(Material for the task begins)

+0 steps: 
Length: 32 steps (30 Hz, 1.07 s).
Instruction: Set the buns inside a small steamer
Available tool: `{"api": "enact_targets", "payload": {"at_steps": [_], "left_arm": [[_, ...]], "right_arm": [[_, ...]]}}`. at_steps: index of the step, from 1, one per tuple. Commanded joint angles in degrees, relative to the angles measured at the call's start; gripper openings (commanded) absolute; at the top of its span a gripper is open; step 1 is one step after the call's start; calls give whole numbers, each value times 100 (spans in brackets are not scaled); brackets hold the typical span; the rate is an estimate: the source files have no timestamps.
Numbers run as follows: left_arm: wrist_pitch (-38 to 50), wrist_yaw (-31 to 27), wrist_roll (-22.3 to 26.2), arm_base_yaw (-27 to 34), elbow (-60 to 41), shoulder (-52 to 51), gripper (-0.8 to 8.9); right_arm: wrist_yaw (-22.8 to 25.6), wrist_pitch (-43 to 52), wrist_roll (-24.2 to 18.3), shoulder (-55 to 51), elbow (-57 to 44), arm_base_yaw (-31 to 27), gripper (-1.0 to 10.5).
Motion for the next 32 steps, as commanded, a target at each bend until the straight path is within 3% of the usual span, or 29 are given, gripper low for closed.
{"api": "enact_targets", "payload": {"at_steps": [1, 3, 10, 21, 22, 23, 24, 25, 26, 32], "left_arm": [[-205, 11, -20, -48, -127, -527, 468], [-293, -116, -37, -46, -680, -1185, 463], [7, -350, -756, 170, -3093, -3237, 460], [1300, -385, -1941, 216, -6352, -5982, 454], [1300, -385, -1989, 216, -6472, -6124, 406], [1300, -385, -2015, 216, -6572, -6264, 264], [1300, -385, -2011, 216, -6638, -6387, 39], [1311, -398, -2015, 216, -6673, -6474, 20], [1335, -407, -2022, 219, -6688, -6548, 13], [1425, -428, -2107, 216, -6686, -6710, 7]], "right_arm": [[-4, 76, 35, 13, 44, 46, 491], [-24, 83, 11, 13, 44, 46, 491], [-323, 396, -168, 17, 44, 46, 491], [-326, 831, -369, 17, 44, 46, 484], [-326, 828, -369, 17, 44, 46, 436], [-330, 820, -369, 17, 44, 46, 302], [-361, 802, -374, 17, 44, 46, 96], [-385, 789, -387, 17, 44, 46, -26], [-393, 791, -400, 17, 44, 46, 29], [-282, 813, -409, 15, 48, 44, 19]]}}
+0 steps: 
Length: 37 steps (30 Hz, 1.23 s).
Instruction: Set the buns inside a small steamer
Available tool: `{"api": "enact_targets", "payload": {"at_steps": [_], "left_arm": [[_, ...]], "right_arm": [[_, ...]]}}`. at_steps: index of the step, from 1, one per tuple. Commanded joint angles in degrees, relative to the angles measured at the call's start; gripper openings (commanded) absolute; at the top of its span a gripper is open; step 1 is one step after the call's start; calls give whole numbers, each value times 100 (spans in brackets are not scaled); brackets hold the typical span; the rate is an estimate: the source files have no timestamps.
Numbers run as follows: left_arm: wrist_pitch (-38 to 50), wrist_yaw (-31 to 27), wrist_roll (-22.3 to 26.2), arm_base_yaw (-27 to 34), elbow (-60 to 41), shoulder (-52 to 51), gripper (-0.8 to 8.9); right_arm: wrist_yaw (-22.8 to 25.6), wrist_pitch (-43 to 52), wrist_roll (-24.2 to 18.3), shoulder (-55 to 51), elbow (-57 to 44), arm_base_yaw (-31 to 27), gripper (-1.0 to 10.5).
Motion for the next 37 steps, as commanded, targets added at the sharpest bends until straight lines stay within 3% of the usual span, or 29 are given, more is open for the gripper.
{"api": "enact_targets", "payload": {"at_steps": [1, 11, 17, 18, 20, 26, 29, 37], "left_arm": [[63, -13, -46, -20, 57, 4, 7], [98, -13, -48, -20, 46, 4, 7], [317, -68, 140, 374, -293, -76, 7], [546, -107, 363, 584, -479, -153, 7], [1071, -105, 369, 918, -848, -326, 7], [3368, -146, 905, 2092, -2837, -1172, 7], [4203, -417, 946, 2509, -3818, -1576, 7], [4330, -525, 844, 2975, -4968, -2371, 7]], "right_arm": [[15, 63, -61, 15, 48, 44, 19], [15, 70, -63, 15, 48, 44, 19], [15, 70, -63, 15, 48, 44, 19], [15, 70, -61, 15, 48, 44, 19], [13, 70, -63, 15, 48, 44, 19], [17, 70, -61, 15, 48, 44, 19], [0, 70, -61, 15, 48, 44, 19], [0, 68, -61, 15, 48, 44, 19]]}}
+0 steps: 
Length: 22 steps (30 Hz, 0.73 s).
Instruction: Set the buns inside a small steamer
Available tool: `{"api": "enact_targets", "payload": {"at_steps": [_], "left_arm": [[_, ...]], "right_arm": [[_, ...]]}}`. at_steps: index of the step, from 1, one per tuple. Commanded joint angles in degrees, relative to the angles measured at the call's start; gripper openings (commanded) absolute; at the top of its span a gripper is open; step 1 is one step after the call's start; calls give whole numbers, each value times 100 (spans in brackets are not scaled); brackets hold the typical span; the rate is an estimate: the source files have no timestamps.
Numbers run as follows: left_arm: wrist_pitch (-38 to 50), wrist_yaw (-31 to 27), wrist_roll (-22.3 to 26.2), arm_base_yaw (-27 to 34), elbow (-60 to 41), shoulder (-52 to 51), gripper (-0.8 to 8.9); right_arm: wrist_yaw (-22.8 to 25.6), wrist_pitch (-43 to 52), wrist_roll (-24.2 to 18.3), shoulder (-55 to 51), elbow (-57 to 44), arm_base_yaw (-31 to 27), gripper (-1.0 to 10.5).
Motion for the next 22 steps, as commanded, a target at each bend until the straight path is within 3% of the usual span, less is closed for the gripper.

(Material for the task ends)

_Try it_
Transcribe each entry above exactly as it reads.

_Response area_
+0 steps: 
Length: 32 steps (30 Hz, 1.07 s).
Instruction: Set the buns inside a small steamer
Available tool: `{"api": "enact_targets", "payload": {"at_steps": [_], "left_arm": [[_, ...]], "right_arm": [[_, ...]]}}`. at_steps: index of the step, from 1, one per tuple. Commanded joint angles in degrees, relative to the angles measured at the call's start; gripper openings (commanded) absolute; at the top of its span a gripper is open; step 1 is one step after the call's start; calls give whole numbers, each value times 100 (spans in brackets are not scaled); brackets hold the typical span; the rate is an estimate: the source files have no timestamps.
Numbers run as follows: left_arm: wrist_pitch (-38 to 50), wrist_yaw (-31 to 27), wrist_roll (-22.3 to 26.2), arm_base_yaw (-27 to 34), elbow (-60 to 41), shoulder (-52 to 51), gripper (-0.8 to 8.9); right_arm: wrist_yaw (-22.8 to 25.6), wrist_pitch (-43 to 52), wrist_roll (-24.2 to 18.3), shoulder (-55 to 51), elbow (-57 to 44), arm_base_yaw (-31 to 27), gripper (-1.0 to 10.5).
Motion for the next 32 steps, as commanded, a target at each bend until the straight path is within 3% of the usual span, or 29 are given, gripper low for closed.
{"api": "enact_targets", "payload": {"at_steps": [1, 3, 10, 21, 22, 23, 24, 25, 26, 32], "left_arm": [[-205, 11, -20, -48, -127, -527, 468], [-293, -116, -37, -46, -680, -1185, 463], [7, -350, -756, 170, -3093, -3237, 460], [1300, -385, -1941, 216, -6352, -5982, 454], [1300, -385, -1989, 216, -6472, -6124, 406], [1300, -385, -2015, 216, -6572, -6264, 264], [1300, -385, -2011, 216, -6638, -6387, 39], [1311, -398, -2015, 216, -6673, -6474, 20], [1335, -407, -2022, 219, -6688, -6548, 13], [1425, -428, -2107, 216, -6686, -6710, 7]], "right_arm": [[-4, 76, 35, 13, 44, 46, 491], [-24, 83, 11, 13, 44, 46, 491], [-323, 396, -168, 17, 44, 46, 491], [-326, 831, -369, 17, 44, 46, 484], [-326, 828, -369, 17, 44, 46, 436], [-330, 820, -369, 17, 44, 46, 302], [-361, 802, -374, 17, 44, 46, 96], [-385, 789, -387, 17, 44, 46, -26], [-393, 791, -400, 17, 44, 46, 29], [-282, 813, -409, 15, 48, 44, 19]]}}
+0 steps: 
Length: 37 steps (30 Hz, 1.23 s).
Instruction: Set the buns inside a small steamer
Available tool: `{"api": "enact_targets", "payload": {"at_steps": [_], "left_arm": [[_, ...]], "right_arm": [[_, ...]]}}`. at_steps: index of the step, from 1, one per tuple. Commanded joint angles in degrees, relative to the angles measured at the call's start; gripper openings (commanded) absolute; at the top of its span a gripper is open; step 1 is one step after the call's start; calls give whole numbers, each value times 100 (spans in brackets are not scaled); brackets hold the typical span; the rate is an estimate: the source files have no timestamps.
Numbers run as follows: left_arm: wrist_pitch (-38 to 50), wrist_yaw (-31 to 27), wrist_roll (-22.3 to 26.2), arm_base_yaw (-27 to 34), elbow (-60 to 41), shoulder (-52 to 51), gripper (-0.8 to 8.9); right_arm: wrist_yaw (-22.8 to 25.6), wrist_pitch (-43 to 52), wrist_roll (-24.2 to 18.3), shoulder (-55 to 51), elbow (-57 to 44), arm_base_yaw (-31 to 27), gripper (-1.0 to 10.5).
Motion for the next 37 steps, as commanded, targets added at the sharpest bends until straight lines stay within 3% of the usual span, or 29 are given, more is open for the gripper.
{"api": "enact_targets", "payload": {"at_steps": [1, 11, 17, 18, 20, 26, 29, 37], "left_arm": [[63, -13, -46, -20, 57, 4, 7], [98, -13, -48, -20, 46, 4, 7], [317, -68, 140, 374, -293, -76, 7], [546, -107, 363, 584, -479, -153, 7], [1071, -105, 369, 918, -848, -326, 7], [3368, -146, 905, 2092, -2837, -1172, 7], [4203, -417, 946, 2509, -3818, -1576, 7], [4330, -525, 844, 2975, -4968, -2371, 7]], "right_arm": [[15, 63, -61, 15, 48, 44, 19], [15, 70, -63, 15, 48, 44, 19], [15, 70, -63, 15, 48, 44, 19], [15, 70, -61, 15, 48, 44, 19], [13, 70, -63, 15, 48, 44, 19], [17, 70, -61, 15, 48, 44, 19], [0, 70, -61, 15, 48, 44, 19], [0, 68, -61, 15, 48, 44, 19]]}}
+0 steps: 
Length: 22 steps (30 Hz, 0.73 s).
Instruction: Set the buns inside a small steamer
Available tool: `{"api": "enact_targets", "payload": {"at_steps": [_], "left_arm": [[_, ...]], "right_arm": [[_, ...]]}}`. at_steps: index of the step, from 1, one per tuple. Commanded joint angles in degrees, relative to the angles measured at the call's start; gripper openings (commanded) absolute; at the top of its span a gripper is open; step 1 is one step after the call's start; calls give whole numbers, each value times 100 (spans in brackets are not scaled); brackets hold the typical span; the rate is an estimate: the source files have no timestamps.
Numbers run as follows: left_arm: wrist_pitch (-38 to 50), wrist_yaw (-31 to 27), wrist_roll (-22.3 to 26.2), arm_base_yaw (-27 to 34), elbow (-60 to 41), shoulder (-52 to 51), gripper (-0.8 to 8.9); right_arm: wrist_yaw (-22.8 to 25.6), wrist_pitch (-43 to 52), wrist_roll (-24.2 to 18.3), shoulder (-55 to 51), elbow (-57 to 44), arm_base_yaw (-31 to 27), gripper (-1.0 to 10.5).
Motion for the next 22 steps, as commanded, a target at each bend until the straight path is within 3% of the usual span, less is closed for the gripper.

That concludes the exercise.